Puede hacerlo para negociar la paz con elfos y enanos negros, ofreciéndoles un tratadado de comercio si ve que puede sacar un buen beneficio de su ayuda, o para destruirles si continúan amenazando el pueblo y la maquinaria.

También puede enviarles a su comarca natal, a comprar la Última Deuda, como él la llama. La última hipoteca del castillo familiar con la que será, virtualmente, propietario de todos los vienes de su familia. Los personajes encontrarán la oposición de la familia Gagus, quienes todavía cuentan con hombres leales.

Al tiempo mismo tiempo se verán inmersos en las intrigas ocultas de ladrones, prestamistas y criminales de la zona, cuando descubran que la Deuda no se vende por dinero, sino por la misión de capturar o asesinar al príncipe criminal que amenaza la posición del actual prestamista dueño de la deuda. Esto obligará a los personajes a viajar hasta la capital, donde tiene su base de poder el criminal al que deben “eliminar”, y donde los personajes se verán envueltos en una intriga llena de hombres rata, derros, ladrones, asesinos y hombres sapo.

Gagus también puede usar sus servicios ahora que, Garrick, el gnomo que diseñó el Ascensor ha envejecido. Sabedor de que su muerte está cerca, Gagus quiere que forme a un sucesor en el mantenimiento de la máquina, por lo que deberán viajar hasta los límites montañosos de la Provincia de Arriba para encontrar a un gnomo dispuesto a sacrificar su vida entera para alimentar, mantener y defender a la Máquina. Quizás haciendo un favor a los reyes gnomos y librándoles de la terrible bestia que repta por sus túneles y devora a sus súbditos.

Descripción del Inconcebible Ascensor de Madera de Potrog Gagus

La estructura del Ascensor es francamente impresionante. Una colosal estructura de madera que se eleva más de doscientos veinte metros de altura a lo largo de toda la longitud de la parte más alta de la Gran Herida.

Su robusta estructura permite subir desde una caravana con sus bestias de tiro, a una docena de hombres y sus caballos. De hecho, Gnamis, el gonomo que la diseñó, no está contento con el aspecto basto y duro que Gagus le dió al Ascensor. Él tenía un diseño mucho más esbelto y elegante, pero Gagus insistió en hacer una estructura pesada y de aspecto seguro…”por la mentalidad de la gente, – decía – se sienten más seguros si ven algo que pueden entender y que cuando lo pisan, sienten sensación de seguridad”, algo que Gnamis nunca ha llegado a comprender.

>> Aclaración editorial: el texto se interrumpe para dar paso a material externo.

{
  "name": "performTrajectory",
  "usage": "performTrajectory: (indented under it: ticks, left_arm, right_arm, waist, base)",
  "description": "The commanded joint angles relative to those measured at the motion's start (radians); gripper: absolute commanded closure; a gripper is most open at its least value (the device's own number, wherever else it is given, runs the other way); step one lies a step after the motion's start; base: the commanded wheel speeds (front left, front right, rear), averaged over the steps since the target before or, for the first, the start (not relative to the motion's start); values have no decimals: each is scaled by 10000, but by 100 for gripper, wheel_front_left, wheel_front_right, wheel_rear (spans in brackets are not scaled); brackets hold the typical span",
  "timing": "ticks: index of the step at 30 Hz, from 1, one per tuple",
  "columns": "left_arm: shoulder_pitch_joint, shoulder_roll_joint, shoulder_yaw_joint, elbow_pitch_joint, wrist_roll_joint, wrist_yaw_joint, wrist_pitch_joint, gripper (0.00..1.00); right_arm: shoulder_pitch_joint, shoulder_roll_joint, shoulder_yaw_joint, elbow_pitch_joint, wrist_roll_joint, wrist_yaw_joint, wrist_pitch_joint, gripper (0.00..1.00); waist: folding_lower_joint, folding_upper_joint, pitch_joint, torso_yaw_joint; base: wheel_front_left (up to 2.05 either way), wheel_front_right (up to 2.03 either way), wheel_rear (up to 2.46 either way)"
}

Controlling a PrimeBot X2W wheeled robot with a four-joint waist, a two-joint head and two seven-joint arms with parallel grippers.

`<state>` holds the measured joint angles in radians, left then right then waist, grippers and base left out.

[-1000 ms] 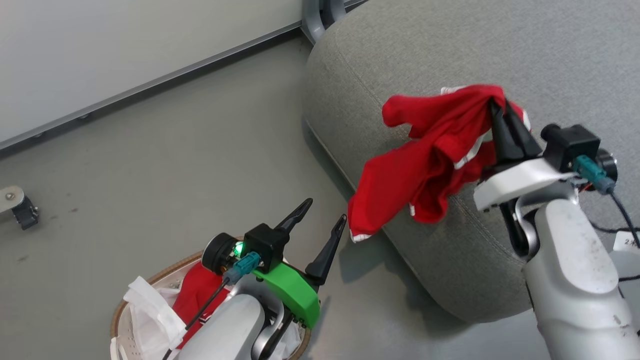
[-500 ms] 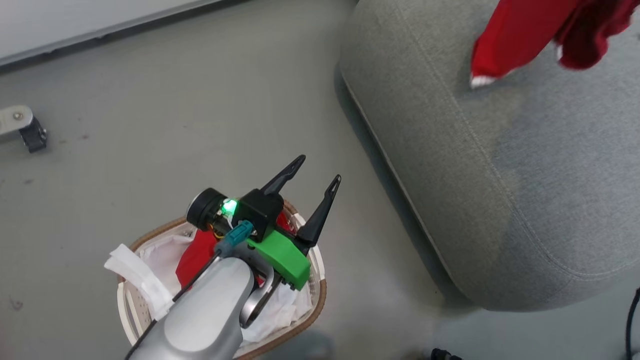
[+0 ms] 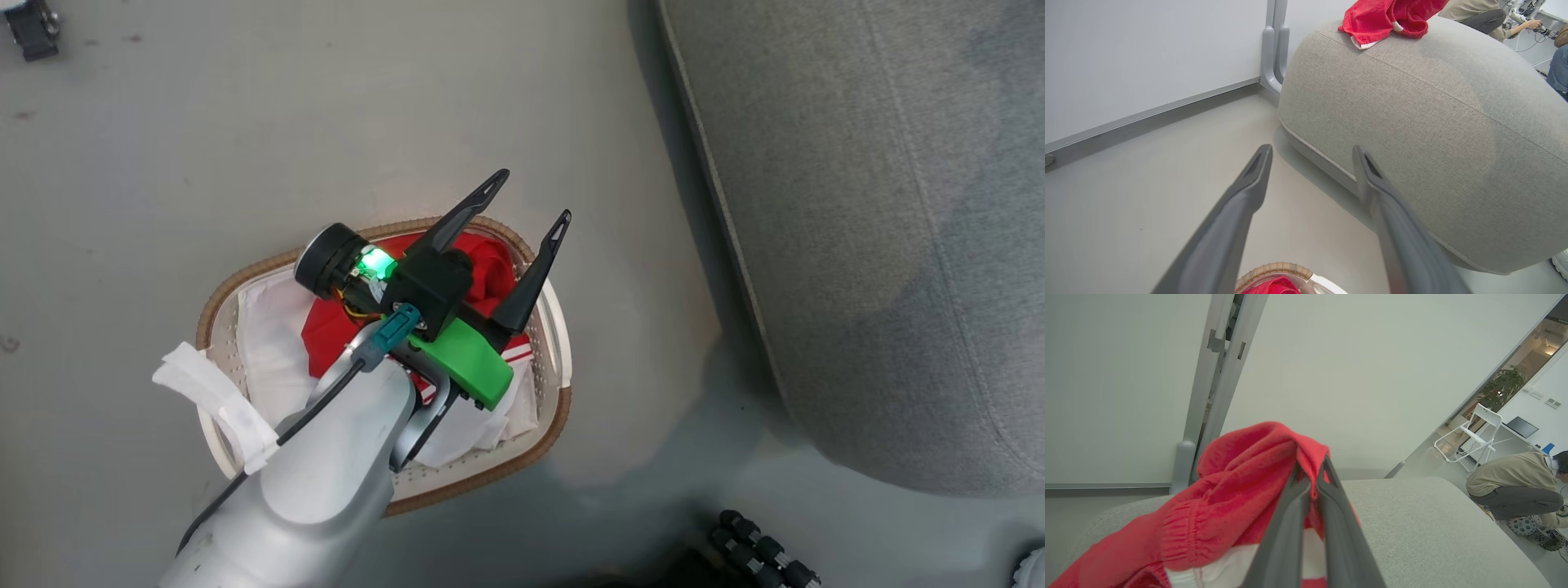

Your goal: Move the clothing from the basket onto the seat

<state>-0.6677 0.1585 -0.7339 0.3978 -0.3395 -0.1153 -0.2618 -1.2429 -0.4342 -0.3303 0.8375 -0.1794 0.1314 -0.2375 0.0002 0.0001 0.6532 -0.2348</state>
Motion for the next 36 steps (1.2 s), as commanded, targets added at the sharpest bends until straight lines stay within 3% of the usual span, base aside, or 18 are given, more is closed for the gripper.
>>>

La Máquina, como la llaman Gagus y el gnomo que la inventó, es el corazón del Ascensor. Alimentada por el girar de una veintena de robustos bueyes, posee un mecanismo de cuerda que, una vez completamente “cargado” le permite subir y bajar un día completo sin apenas parar, ayudado por un sistema de contrapesos que le ayudan a recuperar energía.

La Máquina posee también un sistema de alimentación más moderno, invento de su creador, alimentado por el vapor de la quema de aceite para lámparas, pero Gagus lo ve como algo explosivo y peligrosos y prefiere usar la tracción animal siempre que tenga bueyes disponibles…además, los bueyes tampoco llevan una mala vida. Dos o tres horas de duro trabajo a diario a cambio de pastar y vivir bien el resto del día.